**To do:**
Give the number of lines in the material below where the word "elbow" shows up, without anything else.

.....

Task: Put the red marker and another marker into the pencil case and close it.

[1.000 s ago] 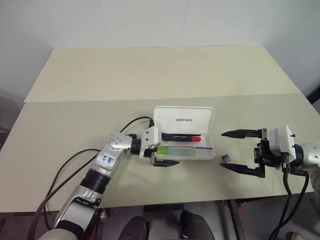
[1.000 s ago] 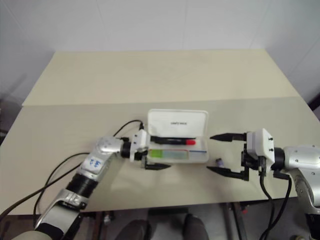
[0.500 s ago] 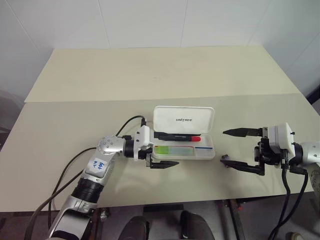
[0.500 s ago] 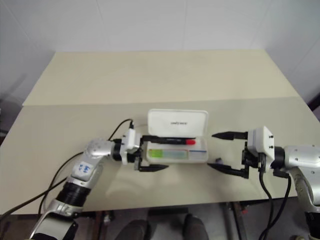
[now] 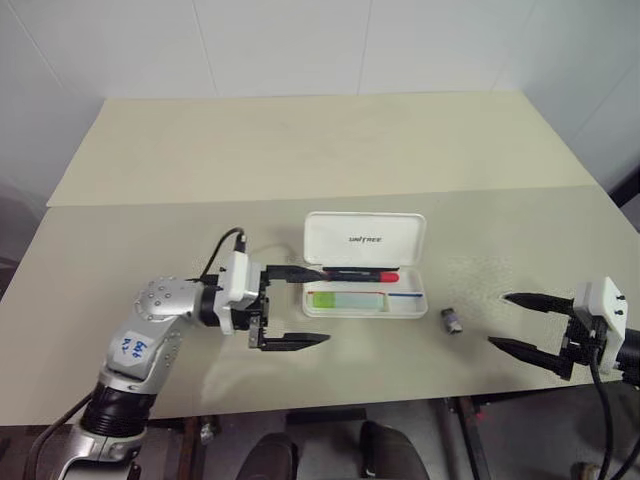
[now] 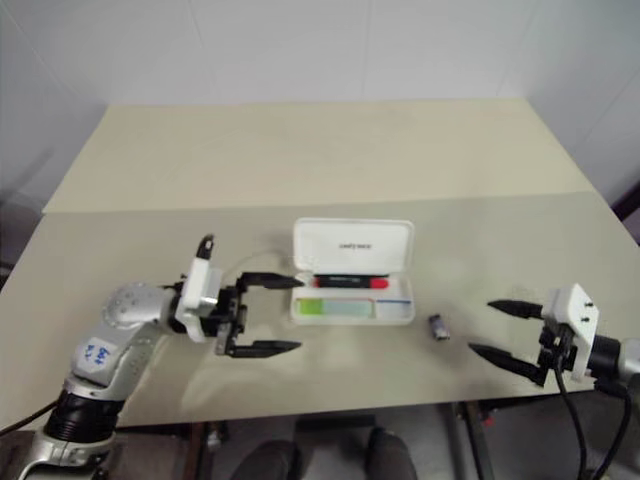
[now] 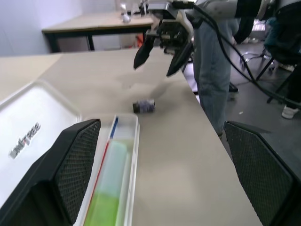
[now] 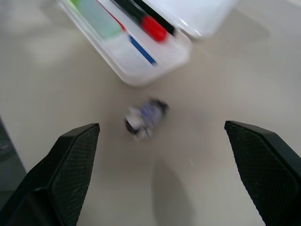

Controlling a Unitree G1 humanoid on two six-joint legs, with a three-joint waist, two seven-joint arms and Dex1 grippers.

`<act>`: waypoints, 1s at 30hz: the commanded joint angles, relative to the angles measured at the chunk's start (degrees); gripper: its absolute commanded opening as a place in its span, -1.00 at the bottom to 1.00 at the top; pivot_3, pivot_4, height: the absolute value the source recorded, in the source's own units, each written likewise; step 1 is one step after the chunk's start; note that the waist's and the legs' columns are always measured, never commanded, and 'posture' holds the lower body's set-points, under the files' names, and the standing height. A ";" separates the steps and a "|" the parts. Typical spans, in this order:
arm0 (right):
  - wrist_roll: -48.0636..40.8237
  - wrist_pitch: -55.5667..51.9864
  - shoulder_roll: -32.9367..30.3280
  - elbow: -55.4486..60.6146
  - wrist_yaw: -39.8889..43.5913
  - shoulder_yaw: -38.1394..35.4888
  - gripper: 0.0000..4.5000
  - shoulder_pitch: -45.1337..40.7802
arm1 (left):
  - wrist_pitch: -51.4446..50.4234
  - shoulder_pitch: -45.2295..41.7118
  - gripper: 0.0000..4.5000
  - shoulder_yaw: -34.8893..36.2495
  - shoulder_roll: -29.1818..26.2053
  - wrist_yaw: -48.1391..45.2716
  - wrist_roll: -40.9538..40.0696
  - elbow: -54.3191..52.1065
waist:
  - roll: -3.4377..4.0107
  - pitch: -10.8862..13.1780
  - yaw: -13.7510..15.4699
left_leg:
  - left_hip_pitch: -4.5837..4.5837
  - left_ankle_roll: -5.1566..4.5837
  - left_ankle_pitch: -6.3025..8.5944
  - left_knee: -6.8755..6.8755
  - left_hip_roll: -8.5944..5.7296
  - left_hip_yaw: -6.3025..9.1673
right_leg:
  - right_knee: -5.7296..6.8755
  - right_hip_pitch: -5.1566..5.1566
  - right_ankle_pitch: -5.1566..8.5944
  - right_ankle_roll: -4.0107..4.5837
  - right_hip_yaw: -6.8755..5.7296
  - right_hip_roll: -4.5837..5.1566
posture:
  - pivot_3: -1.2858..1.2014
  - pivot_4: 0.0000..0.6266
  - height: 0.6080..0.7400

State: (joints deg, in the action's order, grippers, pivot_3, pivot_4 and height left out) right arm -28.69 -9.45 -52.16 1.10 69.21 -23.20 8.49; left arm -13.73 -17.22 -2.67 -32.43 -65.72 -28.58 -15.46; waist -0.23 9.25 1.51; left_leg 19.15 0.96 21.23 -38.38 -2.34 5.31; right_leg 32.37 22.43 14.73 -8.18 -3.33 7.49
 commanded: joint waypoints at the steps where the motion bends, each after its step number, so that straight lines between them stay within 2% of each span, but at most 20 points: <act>1: -0.60 -3.24 2.39 3.49 -6.16 -2.27 1.00 0.39 | -0.20 0.16 0.99 2.05 -0.93 0.75 -1.58 -1.95 | -0.05 -0.04 0.04 | 0.00 0.00 -0.01 0.00 0.00 0.01 | 0.00 -0.01 0.00 0.00 0.00 0.00 | 0.03 -0.52 1.00; 8: -3.34 -10.93 12.06 18.42 -18.37 -0.24 1.00 6.18 | -1.47 1.04 0.99 2.43 -0.93 2.20 -1.87 -3.01 | 0.04 -0.11 0.11 | 0.00 0.02 -0.03 0.14 -0.03 0.17 | 0.04 0.06 0.00 0.01 0.06 0.01 | 0.03 -0.52 1.00; 14: -2.83 -14.22 15.90 24.33 -24.05 2.16 1.00 8.19 | -1.75 -0.16 0.99 2.88 -1.02 2.04 -1.66 -1.66 | 0.04 -0.11 0.11 | 0.01 -0.01 -0.01 0.17 -0.11 0.18 | 0.02 0.07 0.00 0.01 0.17 0.01 | 0.03 -0.52 1.00; 21: -0.22 -13.81 20.36 24.41 -29.58 6.30 1.00 7.82 | -1.96 -0.71 0.99 3.04 -1.55 1.85 -1.51 -1.44 | 0.02 -0.13 -0.01 | -0.03 -0.01 -0.02 0.17 -0.09 0.16 | 0.03 0.07 0.01 0.01 0.24 -0.06 | 0.03 -0.52 1.00; 30: 6.30 -8.16 25.75 17.93 -33.96 10.43 1.00 5.24 | -3.01 -1.14 0.99 4.00 -3.18 2.34 -2.02 -2.53 | -0.01 -0.16 -0.04 | -0.04 -0.01 -0.02 0.21 -0.11 0.17 | 0.05 0.12 0.01 0.02 0.31 -0.08 | 0.03 -0.52 1.00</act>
State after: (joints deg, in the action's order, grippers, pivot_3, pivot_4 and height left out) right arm -23.51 -19.79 -26.99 19.91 36.34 -13.27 13.91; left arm -16.57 -17.46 -0.09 -34.79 -63.79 -29.10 -15.68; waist -0.23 9.09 1.47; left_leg 19.11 0.95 21.21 -38.15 -2.44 5.49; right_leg 32.43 22.57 14.74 -8.16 -3.02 7.40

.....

**Answer section:**
2